Die in der Schweiz registrierte internationale Organisation "Ärzte ohne Grenzen" betreibt im Nordwesten Syriens, wo derzeit die Kämpfe toben, eine Spezialklinik für Opfer von Verbrennungen. Außerdem mobile Kliniken für allgemeine medizinische Hilfe und Grundversorgung. Die Ärzte dort sprechen von willkürlichen Angriffen auf Wohngebiete in der Provinz Idlib.

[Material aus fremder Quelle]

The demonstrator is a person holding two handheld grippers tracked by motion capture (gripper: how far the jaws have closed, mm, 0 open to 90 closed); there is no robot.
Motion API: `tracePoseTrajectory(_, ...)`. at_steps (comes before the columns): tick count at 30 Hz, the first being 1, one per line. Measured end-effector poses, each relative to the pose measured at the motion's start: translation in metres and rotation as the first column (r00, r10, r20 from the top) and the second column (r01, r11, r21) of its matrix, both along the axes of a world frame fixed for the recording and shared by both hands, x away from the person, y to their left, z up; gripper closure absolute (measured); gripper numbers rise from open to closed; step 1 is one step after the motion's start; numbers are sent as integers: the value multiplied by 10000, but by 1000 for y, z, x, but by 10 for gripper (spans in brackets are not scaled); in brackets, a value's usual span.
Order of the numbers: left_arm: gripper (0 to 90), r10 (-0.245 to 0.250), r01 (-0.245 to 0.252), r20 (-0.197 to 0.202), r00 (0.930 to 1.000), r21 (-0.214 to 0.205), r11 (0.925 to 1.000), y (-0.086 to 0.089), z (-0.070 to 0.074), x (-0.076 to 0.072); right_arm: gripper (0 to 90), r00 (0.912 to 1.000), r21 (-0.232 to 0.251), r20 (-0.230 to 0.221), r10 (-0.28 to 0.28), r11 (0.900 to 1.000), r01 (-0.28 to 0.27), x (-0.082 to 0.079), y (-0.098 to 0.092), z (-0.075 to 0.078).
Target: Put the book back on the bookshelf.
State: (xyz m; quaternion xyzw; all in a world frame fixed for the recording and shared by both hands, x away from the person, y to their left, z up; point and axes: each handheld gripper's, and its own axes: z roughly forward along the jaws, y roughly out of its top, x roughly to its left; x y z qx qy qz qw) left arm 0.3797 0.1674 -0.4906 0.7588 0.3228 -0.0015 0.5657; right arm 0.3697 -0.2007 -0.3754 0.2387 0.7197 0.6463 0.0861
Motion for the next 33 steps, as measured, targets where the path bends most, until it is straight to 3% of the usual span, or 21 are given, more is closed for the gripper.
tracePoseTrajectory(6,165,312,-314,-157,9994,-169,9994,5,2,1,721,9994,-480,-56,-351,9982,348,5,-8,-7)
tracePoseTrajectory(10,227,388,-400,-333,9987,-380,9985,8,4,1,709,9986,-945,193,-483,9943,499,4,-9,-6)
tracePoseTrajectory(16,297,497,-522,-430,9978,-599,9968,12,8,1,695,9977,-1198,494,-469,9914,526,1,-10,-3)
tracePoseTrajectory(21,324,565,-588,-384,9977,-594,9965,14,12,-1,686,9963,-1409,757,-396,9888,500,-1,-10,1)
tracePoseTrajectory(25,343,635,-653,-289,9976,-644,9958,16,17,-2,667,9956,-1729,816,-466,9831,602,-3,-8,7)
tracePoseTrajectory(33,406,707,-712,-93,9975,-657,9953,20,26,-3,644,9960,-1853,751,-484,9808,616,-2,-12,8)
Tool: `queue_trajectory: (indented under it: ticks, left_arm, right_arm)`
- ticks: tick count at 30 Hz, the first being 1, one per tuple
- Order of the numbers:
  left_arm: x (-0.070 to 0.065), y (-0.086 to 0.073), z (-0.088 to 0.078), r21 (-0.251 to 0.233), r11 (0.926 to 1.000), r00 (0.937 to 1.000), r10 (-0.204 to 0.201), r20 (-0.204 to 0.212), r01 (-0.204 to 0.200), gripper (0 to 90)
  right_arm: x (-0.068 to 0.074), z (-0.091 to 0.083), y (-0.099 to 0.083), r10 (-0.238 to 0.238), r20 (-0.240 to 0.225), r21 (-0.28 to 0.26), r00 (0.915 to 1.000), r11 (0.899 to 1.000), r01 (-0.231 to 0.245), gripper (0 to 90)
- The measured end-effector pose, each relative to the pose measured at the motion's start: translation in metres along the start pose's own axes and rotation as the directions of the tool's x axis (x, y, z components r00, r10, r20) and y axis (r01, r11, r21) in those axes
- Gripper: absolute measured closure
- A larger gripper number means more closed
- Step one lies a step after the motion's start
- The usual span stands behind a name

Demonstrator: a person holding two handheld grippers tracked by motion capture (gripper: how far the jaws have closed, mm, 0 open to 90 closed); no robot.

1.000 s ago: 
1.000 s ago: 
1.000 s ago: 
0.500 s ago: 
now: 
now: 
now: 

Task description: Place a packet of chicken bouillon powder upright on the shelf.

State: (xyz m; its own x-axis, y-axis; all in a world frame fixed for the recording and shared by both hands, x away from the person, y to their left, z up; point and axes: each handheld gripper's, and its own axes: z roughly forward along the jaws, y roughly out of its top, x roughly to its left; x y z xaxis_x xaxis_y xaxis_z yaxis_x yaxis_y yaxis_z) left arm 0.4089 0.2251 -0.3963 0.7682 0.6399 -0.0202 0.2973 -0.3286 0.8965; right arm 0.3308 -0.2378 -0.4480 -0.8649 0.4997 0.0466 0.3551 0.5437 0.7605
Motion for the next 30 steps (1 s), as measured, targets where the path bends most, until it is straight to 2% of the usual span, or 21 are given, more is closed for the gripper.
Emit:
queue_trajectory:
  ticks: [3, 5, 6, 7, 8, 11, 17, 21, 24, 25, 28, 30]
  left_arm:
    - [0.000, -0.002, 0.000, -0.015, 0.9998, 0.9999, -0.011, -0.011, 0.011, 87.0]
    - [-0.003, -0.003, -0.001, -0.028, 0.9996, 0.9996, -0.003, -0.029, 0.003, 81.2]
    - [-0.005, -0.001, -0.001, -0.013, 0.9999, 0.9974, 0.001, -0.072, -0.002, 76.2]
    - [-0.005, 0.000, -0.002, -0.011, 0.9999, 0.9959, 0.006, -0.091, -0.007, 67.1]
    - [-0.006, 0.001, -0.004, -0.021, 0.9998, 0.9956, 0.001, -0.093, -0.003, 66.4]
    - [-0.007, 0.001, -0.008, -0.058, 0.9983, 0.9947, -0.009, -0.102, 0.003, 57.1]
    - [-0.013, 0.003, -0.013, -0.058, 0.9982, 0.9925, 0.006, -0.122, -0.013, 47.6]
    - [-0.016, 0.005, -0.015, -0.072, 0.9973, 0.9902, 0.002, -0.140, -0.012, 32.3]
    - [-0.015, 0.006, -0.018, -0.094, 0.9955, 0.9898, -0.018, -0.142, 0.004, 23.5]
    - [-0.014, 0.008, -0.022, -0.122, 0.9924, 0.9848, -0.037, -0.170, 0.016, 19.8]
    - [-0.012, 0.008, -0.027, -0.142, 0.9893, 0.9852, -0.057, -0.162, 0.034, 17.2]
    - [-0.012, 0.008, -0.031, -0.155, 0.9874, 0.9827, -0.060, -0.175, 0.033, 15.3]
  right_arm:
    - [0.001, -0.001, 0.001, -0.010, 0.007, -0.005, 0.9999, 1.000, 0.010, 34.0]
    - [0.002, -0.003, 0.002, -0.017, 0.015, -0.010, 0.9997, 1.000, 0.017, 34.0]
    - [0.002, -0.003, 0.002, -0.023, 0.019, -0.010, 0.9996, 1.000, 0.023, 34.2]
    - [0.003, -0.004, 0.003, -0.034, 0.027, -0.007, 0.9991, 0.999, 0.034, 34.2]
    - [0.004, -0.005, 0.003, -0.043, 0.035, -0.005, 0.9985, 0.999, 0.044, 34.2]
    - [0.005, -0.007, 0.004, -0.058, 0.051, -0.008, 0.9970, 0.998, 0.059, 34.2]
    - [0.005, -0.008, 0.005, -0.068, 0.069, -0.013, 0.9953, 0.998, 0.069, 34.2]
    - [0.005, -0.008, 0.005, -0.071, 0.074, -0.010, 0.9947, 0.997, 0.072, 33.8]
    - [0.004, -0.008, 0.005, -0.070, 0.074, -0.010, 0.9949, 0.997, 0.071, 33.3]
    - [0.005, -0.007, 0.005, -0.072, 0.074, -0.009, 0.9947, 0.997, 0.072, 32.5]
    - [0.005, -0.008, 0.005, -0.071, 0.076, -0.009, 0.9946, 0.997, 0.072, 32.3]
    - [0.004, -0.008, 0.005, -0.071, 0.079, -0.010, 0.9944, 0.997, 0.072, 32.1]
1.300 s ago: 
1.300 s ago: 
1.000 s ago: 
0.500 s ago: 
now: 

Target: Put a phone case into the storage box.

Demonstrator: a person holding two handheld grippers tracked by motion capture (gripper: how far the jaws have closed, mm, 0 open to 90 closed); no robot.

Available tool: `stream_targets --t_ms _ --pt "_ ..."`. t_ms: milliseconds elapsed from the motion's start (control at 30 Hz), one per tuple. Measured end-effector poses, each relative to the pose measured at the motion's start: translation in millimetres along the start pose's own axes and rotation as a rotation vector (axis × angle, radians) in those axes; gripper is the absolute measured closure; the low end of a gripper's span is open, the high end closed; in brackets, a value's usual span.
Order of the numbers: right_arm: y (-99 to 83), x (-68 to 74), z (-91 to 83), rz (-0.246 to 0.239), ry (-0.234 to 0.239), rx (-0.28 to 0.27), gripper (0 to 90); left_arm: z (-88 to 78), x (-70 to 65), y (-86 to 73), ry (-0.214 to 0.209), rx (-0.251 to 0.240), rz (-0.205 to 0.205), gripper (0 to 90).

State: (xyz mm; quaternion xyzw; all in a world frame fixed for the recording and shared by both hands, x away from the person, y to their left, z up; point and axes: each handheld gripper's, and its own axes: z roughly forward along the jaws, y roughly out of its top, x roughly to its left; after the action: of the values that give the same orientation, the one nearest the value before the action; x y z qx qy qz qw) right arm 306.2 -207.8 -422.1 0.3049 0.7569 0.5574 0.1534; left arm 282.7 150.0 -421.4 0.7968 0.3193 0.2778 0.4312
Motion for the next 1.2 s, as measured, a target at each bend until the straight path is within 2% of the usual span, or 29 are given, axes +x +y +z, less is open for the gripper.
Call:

"Wir wissen nicht, wie wir erreichen können, dass sie diese wahllosen Angriffe stoppen", sagt Cristian Reynders, Projektkoordinator für Nordwestsyrien am Telefon. "Wir wissen nicht, wie wir erreichen können, dass sie humanitäres Völkerrecht einhalten. Wir haben viele Male von den Kriegsparteien in Syrien und ihren Verbündeten gefordert, die Verstöße gegen humanitäres Völkerrecht einzustellen, auch vor dem UN-Sicherheitsrat. Wir verlangen mit äußerster Dringlichkeit, dass die Regeln des Krieges endlich eingehalten werden. Zivilisten und zivile Infrastruktur müssen geschützt werden. Dieser Appell richtet sich an die syrische Regierung und ihre Unterstützer, inklusive ihres wichtigsten militärischen Verbündeten Russland, ebenso wie an die oppositionellen Gruppen und die Türkei."

Dramatische humanitäre Lage

Zwei der Krankenhäuser, "Idlib Central" und Maarat Misrin, schickten erste Auszüge aus den Patientenregistern. Darin sind 66 Patienten mit schweren oder lebensbedrohlichen Verletzungen aufgeführt, die größere chirurgische Eingriffe erforderten. Mindestens 14 der schwerverletzten Patienten waren Kinder. Zudem wurde auch die direkte Umgebung von beiden Krankenhäusern beschossen. Geschosse schlugen weniger als 100 Meter entfernt ein. Vier Mediziner des Krankenhauses "Idlib Central" wurden durch die Explosionen verletzt. "Wie viele Mütter müssen ihr Baby im Arm halten, während überall Bomben fallen? Wie viele Väter müssen ihre Kinder beruhigen und sie zum Lachen bringen, während überall Feuer ausbricht", fragt Reynders. "Die Menschen in Idlib hoffen nur noch, am Leben zu bleiben. Ihre Hoffnungen werden von Minute zu Minute, von Tag zu Tag geringer."